Bawaslu Layangkan Surat Panggilan Kedua untuk Rahmawati Herdian

Bawaslu Layangkan Surat Panggilan Kedua untuk Rahmawati Herdian
Pengurus Cabang Ikatan Mahasiswa Muhammadiyah (IMM) Kota Bandar Lampung menggelar aksi solidaritas di Sekretariat Bawaslu Bandar Lampung mendukung pengawas pemilu menindak tegas ASN yang diduga melanggar netralitas, Kamis (4/5/20223). Foto: Josua Napitupulu

KIRKA – Bawaslu layangkan surat panggilan kedua untuk Rahmawati Herdian selaku Ketua Karang Taruna Kota Bandar Lampung.

Baca Juga: Rahmawati Herdian Dipanggil Bawaslu Bandar Lampung

Ketua Bawaslu Bandar Lampung, Candrawansah, menyampaikan pemanggilan terhadap Rahmawati Herdian untuk mengklarifikasi informasi awal yang ditemukan pengawas pemilu.

“Permintaan keterangan ini terkait dugaan netralitas ASN (Aparatur Sipil Negara,” ujar, Candrawansah, Sabtu (6/5/2023).
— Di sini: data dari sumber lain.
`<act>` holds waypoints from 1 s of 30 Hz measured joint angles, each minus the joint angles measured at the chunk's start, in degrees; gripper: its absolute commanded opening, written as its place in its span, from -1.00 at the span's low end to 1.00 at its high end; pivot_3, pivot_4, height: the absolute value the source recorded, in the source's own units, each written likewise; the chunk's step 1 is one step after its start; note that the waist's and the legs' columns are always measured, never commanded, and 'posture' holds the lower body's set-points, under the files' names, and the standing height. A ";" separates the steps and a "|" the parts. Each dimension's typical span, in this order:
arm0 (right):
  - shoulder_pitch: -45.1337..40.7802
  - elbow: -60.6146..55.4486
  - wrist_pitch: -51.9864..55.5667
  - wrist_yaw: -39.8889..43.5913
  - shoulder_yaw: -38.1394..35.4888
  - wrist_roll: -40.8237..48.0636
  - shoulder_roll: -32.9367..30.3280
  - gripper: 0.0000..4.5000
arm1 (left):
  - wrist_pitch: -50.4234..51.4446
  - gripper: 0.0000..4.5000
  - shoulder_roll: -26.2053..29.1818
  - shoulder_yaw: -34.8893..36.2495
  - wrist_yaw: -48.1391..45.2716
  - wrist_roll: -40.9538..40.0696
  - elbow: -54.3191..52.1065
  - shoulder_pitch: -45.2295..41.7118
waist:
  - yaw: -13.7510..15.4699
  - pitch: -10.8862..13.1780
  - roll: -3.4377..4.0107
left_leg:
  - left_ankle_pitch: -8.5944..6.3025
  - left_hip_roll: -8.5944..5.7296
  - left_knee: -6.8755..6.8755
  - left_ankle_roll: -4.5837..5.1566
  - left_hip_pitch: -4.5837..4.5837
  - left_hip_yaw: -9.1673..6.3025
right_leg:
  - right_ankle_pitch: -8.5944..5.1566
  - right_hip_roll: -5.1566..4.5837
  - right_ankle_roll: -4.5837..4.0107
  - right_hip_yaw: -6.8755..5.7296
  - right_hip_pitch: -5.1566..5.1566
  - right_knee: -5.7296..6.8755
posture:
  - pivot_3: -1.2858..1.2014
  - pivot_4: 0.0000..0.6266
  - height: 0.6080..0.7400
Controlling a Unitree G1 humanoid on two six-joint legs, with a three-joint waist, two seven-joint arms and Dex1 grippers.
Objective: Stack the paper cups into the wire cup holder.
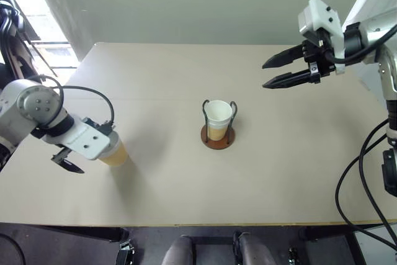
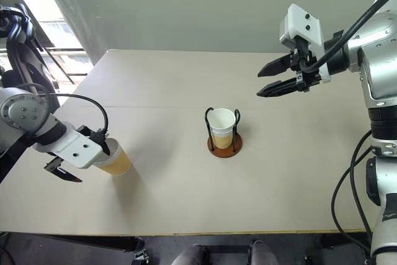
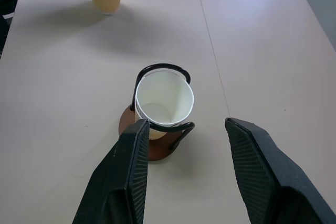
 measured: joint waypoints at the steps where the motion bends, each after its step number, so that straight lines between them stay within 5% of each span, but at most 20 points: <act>1: 0.27 -0.05 0.00 -0.08 0.00 0.03 0.00 0.03 | 0.00 0.84 -0.13 0.09 0.00 -0.01 -0.03 0.30 | 0.00 -0.01 -0.02 | 0.00 0.00 0.00 0.00 0.00 -0.01 | 0.00 0.00 0.00 0.00 0.00 0.00 | 0.03 -0.52 1.00; 13: 9.53 -2.09 -0.70 3.69 -5.92 11.86 -0.70 0.03 | -2.25 -0.99 -3.93 0.29 0.01 -0.30 1.41 0.72 | 0.15 -0.06 -0.09 | 0.08 -0.02 0.02 -0.02 0.00 0.00 | 0.04 0.00 -0.06 -0.01 0.05 0.02 | 0.03 -0.52 1.00; 22: 10.43 -2.22 -4.33 4.41 -6.16 14.70 -0.98 0.03 | -2.51 -0.99 -4.79 -1.00 -0.01 -1.85 2.60 -0.83 | 0.04 -0.10 -0.07 | 0.14 -0.01 0.02 -0.03 0.03 -0.02 | 0.05 0.01 -0.07 -0.02 0.07 0.08 | 0.03 -0.52 1.00; 30: 15.68 -1.21 -13.57 4.49 -6.36 15.09 0.39 0.03 | -6.43 -0.99 -16.46 -2.34 -0.02 -0.93 14.89 -13.62 | 0.69 -0.11 -0.12 | 0.21 -0.17 0.34 0.06 -0.08 -0.18 | 0.14 -0.06 -0.13 -0.04 0.30 0.00 | 0.03 -0.52 1.00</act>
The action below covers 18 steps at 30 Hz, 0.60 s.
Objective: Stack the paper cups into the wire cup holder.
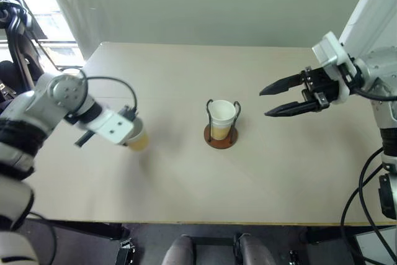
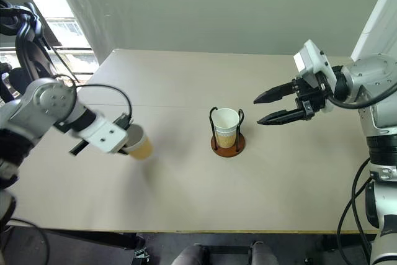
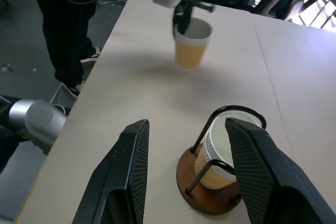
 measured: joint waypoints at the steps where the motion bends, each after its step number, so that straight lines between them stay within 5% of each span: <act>1: 0.46 0.57 -1.16 0.00 0.24 -0.09 -0.05 0.03 | -0.78 -0.99 -1.38 -0.13 0.00 0.35 1.49 -1.59 | -0.03 0.00 0.00 | -0.03 -0.02 0.05 0.04 0.00 0.02 | 0.01 0.00 0.02 0.00 0.02 -0.04 | 0.03 -0.52 1.00; 18: -0.33 12.70 -12.34 0.00 4.31 -2.12 -3.48 0.03 | -8.41 -0.99 -22.22 3.25 0.15 10.22 28.30 -27.78 | -0.07 0.05 -0.06 | -0.16 -0.03 0.10 0.27 -0.21 0.06 | 0.25 -0.02 1.00 0.06 0.30 -0.84 | 0.03 -0.52 1.00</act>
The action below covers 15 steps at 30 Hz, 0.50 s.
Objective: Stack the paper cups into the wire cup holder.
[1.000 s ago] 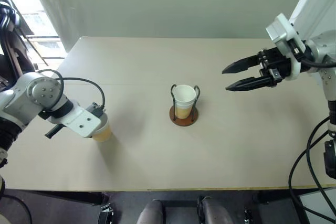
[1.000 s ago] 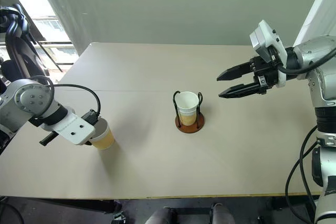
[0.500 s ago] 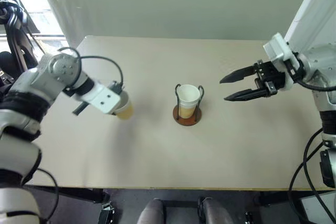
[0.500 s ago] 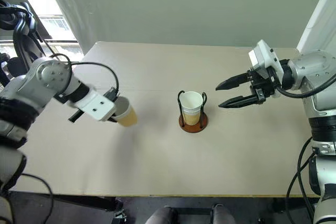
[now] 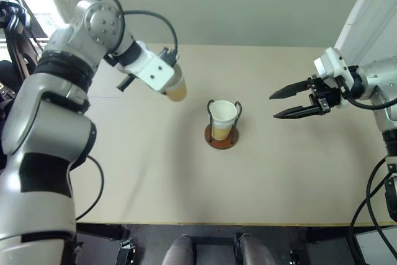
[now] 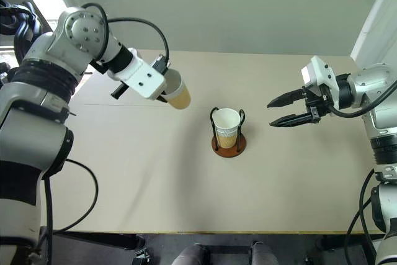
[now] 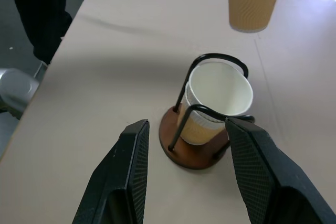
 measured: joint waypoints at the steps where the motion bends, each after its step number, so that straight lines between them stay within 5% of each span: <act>1: 0.00 0.73 -0.64 0.00 0.09 0.04 -0.13 0.03 | -0.02 -0.99 -1.07 0.41 0.12 0.69 0.90 -0.84 | 0.08 0.00 0.00 | -0.02 0.00 0.00 0.03 -0.04 -0.03 | 0.00 0.00 0.05 -0.02 0.02 -0.10 | 0.03 -0.52 1.00; 15: 0.01 5.49 -6.04 0.00 2.33 0.71 -2.34 0.03 | 0.73 -0.99 -11.79 6.74 -0.11 4.32 5.12 -7.61 | 0.90 0.01 0.01 | -0.34 -0.12 0.20 0.35 -0.16 0.18 | -0.06 -0.08 0.53 0.08 0.11 -0.32 | 0.03 -0.52 1.00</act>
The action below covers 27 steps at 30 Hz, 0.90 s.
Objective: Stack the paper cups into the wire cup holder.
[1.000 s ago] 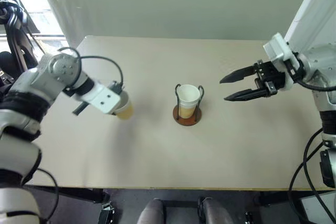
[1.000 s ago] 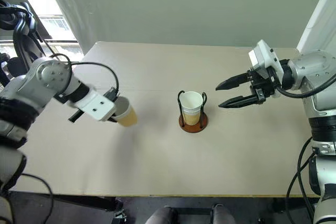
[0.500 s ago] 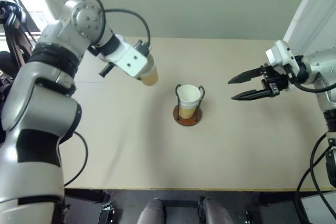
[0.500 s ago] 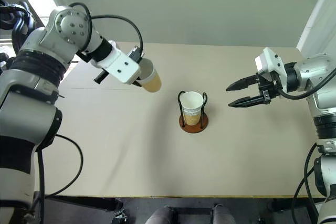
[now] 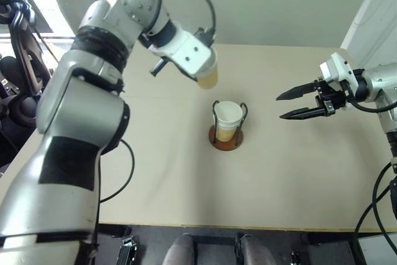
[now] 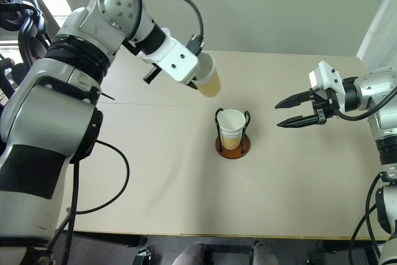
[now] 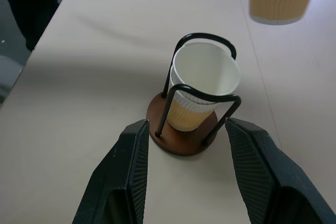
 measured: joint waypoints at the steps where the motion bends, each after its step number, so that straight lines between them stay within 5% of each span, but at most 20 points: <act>1: 0.00 0.27 -0.14 0.00 0.08 0.15 -0.37 0.03 | 0.08 -0.99 -0.61 0.40 -0.01 -0.01 0.00 -0.22 | 0.02 0.00 0.00 | 0.00 0.04 0.03 0.01 0.01 -0.03 | 0.01 -0.05 0.01 0.04 0.02 0.00 | 0.03 -0.52 1.00; 27: 0.02 0.96 -0.38 0.00 0.60 0.95 -1.81 0.03 | -0.91 -0.99 -4.54 -7.94 -0.05 -9.20 -1.59 3.32 | 0.00 0.01 -0.01 | -0.13 0.14 0.21 0.23 0.38 0.74 | 0.14 -0.13 0.37 0.21 0.20 0.05 | 0.03 -0.52 1.00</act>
Pengawas pemilu di Bandar Lampung melakukan penelusuran terhadap dugaan pelanggaran netralitas ASN di Kelurahan Beringin Raya, Kecamatan Kemiling.

Baca Juga: Lurah Beringin Raya Diperiksa Bawaslu Bandar Lampung

Bawaslu memanggil Rahmawati Herdian sehubungan dengan viralnya foto penempelan stiker dirinya sebagai Ketua Karang Taruna Bandar Lampung oleh oknum lurah bersama linmas di rumah warga.

Rahmawati Herdian merupakan Wakil Ketua Bidang Pemilih Pemula dan Milenial DPW Partai NasDem Lampung yang berniat maju di Pemilu Legislatif 2024.

Hingga saat ini, Bawaslu Bandar Lampung telah meminta keterangan dari Karang Taruna Kecamatan Kemiling, Lurah Beringin Raya, dan warga pemilik rumah.

“Keterangan yang telah disampaikan akan kami sandingkan dengan keterangan dari pihak-pihak yang berkepentingan,” ujar Candrawansah.

Baca Juga: DPRD Bandar Lampung Buka Posko Aduan Netralitas ASN

Bawaslu melayangkan surat panggilan kedua untuk meminta keterangan dari Rahmawati Herdian setelah tidak hadir pada pemanggilan pertama, Kamis (4/5/2023).

Bawaslu layangkan surat panggilan kedua untuk Rahmawati Herdian.

Permintaan keterangan di Bawaslu Bandar Lampung dijadwalkan berlangsung pada Senin (8/5/2023) pukul 10.00 WIB.

“Keterangan yang disampaikan akan kami kaji dalam rapat pleno untuk menelusuri adanya dugaan pelanggaran netralitas ASN,” kata Candrawansah.

Bawaslu Bandar Lampung akan menyampaikan rekomendasi kepada Komisi ASN melalui Bawaslu Provinsi Lampung, jika ditemukan unsur pelanggaran netralitas ASN.

Baca Juga: JPPR Desak Bawaslu Tindak Tegas Oknum Lurah di Bandar Lampung

Candrawansah mengingatkan agar ASN di lingkungan Pemkot Bandar Lampung tidak menunjukkan keberpihakannya pada salah satu calon peserta Pemilu 2024.

“Ini tahun politik, ASN harus bersikap netral dan terlihat netral. Tidak menutup kemungkinan pergerakan ASN yang mewarnai setiap pemilu dan pemilihan akan terulang kembali,” ujar dia.

Bawaslu Bandar Lampung berharap kepada kepala daerah selaku Pejabat Pembina Kepegawaian berperan aktif menjaga netralitas ASN dan mengayomi seluruh partai politik.

Baca Juga: Bawaslu Kirim Surat Pencegahan Politisasi ASN Pemkot Bandar Lampung

Sebelumnya, Wali Kota Bandar Lampung Eva Dwiana telah mengeluarkan Surat Edaran Nomor: 800/2970/IV.04/2022 tentang Netralitas ASN di Lingkungan Pemerintah Kota Bandar Lampung Dalam Pemilu Tahun 2024.

Dalam surat edaran tertanggal 14 Juli 2022 tersebut, Eva Dwiana mengimbau seluruh ASN tidak melibatkan diri dalam kegiatan yang mengarah kepada keberpihakan pada Pemilu 2024.

ASN Pemkot Bandar Lampung diminta menjaga iklim kondusif terhadap keamanan dan ketertiban Pemilu 2024, serta berkewajiban menjaga kekompakan, keteladanan, menjadi perekat persatuan dan kesatuan bangsa.